Auf das Kondomverbot angesprochen, machte Franziskus im Rahmen seiner Afrika-Reise 2015 deutlich, dass er sich mit "derart kasuistischen" Fragen und Überlegungen nicht beschäftigen möchte. Im Jahr 2014 starben 1,2 Millionen Menschen an den Folgen von Aids.

Franziskus – Der antimoderne Papst 

Die Beurteilung von Bergoglio als weltoffener Papst und als großer Reformer ist eine Verzerrung der Realität. In letzter Zeit wurde nämlich immer deutlicher, dass er in vielen Punkten weitaus reaktionärere Ansichten als sein Vorgänger vertritt. Auch unter Franziskus soll das Rad der Geschichte zurückgedreht werden.

Das sollte niemanden verwundern: Denn Bergoglio weiß um die starke Konkurrenz, die von evangelikalen Hardlinern – vor allem in sogenannten Entwicklungsländern – ausgeht.
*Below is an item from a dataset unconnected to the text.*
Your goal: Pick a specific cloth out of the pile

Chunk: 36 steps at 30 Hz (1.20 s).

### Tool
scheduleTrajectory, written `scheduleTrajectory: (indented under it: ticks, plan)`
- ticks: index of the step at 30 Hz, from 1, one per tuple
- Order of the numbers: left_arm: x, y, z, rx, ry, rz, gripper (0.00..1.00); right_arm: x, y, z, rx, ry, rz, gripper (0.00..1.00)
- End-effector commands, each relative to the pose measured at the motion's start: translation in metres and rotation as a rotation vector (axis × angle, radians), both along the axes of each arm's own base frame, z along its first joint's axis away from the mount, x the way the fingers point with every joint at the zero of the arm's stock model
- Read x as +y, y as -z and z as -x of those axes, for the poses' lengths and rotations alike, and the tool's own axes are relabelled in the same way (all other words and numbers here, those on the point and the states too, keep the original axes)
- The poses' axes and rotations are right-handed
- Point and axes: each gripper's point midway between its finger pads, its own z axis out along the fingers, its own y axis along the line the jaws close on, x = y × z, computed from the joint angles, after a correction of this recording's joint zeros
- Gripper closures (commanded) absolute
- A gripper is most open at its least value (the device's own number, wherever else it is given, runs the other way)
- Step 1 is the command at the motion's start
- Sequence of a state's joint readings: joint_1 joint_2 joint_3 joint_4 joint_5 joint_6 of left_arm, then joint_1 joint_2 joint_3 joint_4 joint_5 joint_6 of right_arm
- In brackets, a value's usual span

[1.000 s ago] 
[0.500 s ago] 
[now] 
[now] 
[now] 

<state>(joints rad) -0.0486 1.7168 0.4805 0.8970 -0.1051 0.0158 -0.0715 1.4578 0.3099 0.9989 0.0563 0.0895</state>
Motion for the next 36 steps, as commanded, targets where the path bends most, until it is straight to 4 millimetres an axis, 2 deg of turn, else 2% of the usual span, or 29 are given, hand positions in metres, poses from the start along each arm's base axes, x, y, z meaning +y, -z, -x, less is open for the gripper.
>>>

Sein asketisches Auftreten, seine Kritik an Reichtum und Hedonismus und die Glorifizierung der Armut tragen diesem Umstand Rechnung. 

An der Haltung der katholischen Kirche beispielsweise zur Öffnung der Ehe, Schwangerschaftsabbruch, Sterbehilfe, Meinungs- und Satirefreiheit oder zur Sexualaufklärung wird sich jedenfalls so schnell nichts ändern. Diesbezüglich sollte man sich keinen Illusionen hingeben. Denn die Kirche hat eine andere Zeitrechnung als die moderne Welt.